Launceston’s Melissa Sutczak said now there’s a National Disability Insurance Scheme (NDIS), Australians with disability are much better placed to be supported in the workplace and to enjoy more fulfilling careers.
The wife and mum of one, who is deaf, says the supports she has received through her NDIS plan and inclusive employers has been life-changing, personally, and professionally.
‘From my experience employers are willing to adapt their workplaces,’ Melissa said.
‘I think the tide is turning and I encourage people to see what supports the NDIS can offer so they can work towards and fulfil their career goals.
‘I did. For the first time I had reliable hearing aids.
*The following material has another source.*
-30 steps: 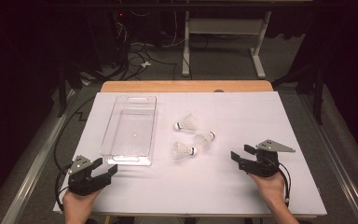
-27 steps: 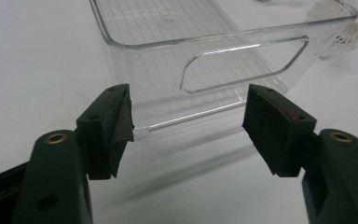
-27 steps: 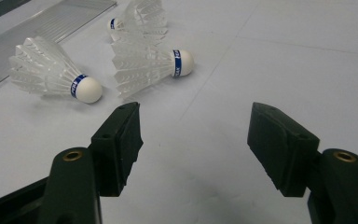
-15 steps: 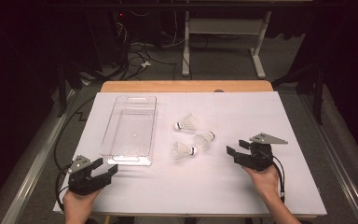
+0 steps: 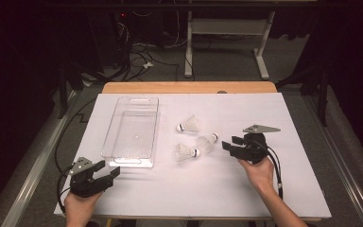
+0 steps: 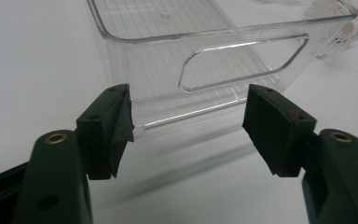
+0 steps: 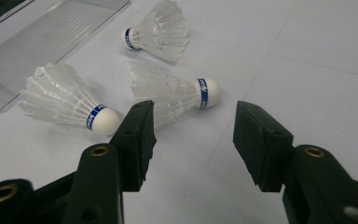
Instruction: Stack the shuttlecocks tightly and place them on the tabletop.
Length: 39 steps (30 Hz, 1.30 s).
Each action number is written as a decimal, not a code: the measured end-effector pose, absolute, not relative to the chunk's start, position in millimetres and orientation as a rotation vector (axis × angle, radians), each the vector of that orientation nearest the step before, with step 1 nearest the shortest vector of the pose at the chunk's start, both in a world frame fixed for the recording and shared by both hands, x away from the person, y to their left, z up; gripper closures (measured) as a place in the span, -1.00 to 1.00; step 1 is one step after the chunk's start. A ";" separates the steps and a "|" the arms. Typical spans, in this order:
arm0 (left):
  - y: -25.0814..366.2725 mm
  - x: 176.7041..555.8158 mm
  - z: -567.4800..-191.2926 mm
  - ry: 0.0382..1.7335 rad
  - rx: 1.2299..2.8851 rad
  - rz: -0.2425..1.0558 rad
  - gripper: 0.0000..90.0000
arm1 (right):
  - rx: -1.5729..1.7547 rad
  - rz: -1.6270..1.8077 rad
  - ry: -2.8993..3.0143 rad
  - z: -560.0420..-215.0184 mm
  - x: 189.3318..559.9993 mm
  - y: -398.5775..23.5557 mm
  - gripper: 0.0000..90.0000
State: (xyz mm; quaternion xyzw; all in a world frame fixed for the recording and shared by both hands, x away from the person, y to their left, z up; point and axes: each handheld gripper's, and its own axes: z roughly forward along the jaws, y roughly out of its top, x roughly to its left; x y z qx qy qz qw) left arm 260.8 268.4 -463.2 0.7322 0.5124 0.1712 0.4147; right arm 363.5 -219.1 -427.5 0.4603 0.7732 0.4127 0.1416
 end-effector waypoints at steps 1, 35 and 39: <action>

It meant I could take calls and even connect with family long distance,’ Melissa said.
‘I also received a few other pieces of assistive technology to support me at work and each employer has been happy to accommodate my needs. My experience has been amazing.’
Melissa said her biggest goal was to keep working full-time. Now she can.
‘If I take my hearing aids out, I am profoundly deaf. The technology I’ve received has just been life changing,’ she said.
‘Prior to the NDIS I couldn’t even make phone calls. I avoided them. I hated them with a passion. Now it’s so easy, my hearing aids connect via
Bluetooth to my iPhone. I just press a little button at the side and say, ‘Hi. Mel speaking’ and away I go.’
Melissa also has a Roger Pen. It’s a small device she can hold, wear, or place in the centre of a table when she’s in a meeting. It picks up a person's voice sending it straight to her hearing aids. It also removes background noise so Melissa can hear clearly.
Prior to the NDIS Melissa said she faced several challenges without the right equipment.
‘When I first started work there was no funding for me. Money was scarce. I had no other choice but to take out personal loan after personal loan to pay for my hearing aids and other equipment to support me to work,’ she said.
‘My hearing aids would constantly break. They weren’t doing their job. I’m so grateful my NDIS plan covers their cost and any repairs.’
Able to progress her career with the right supports, Melissa loves her current job.
‘I’ve gone from waitressing back in the day to being a support worker. Now I’m a Multicap Tasmania team leader. I supervise staff and participants in the Community Access Tamar Street Hub in Launceston. I also step in as acting manager at times,’ she said.
‘I love working in the disability sector. My colleagues and clients are great and the support I’ve had from management is second to none.
‘I’d like people to know I’ve come across several inclusive employers, so if you’ve got the skills and knowledge, and you’re upfront in your interview about the supports you need to do the job, you may be pleasantly surprised.’
Melissa said she remembers years ago she went for a waitressing job.
‘I was very forthcoming in my interview. I had experience, but I was hard of hearing,’ she said.
‘I explained how good I would be at the job and how as an employer, they could support me to do the job well.
‘I said I had a pager I could wear on my belt at work. Then if they paged me from the kitchen or installed a light to go off above the kitchen door, it would work.
‘I knew what I needed to help me do the job. They were open to it, so they hired me,’ Melissa said.
‘Now when I assist with interviews, I prefer people to be upfront about their support needs so as an inclusive employer, we can understand their needs and properly support them.
‘People need to remember your disability doesn’t define you. It’s your skills, knowledge, and you as a person. If you’re the right fit for the job, you’ll get it,’ Melissa added.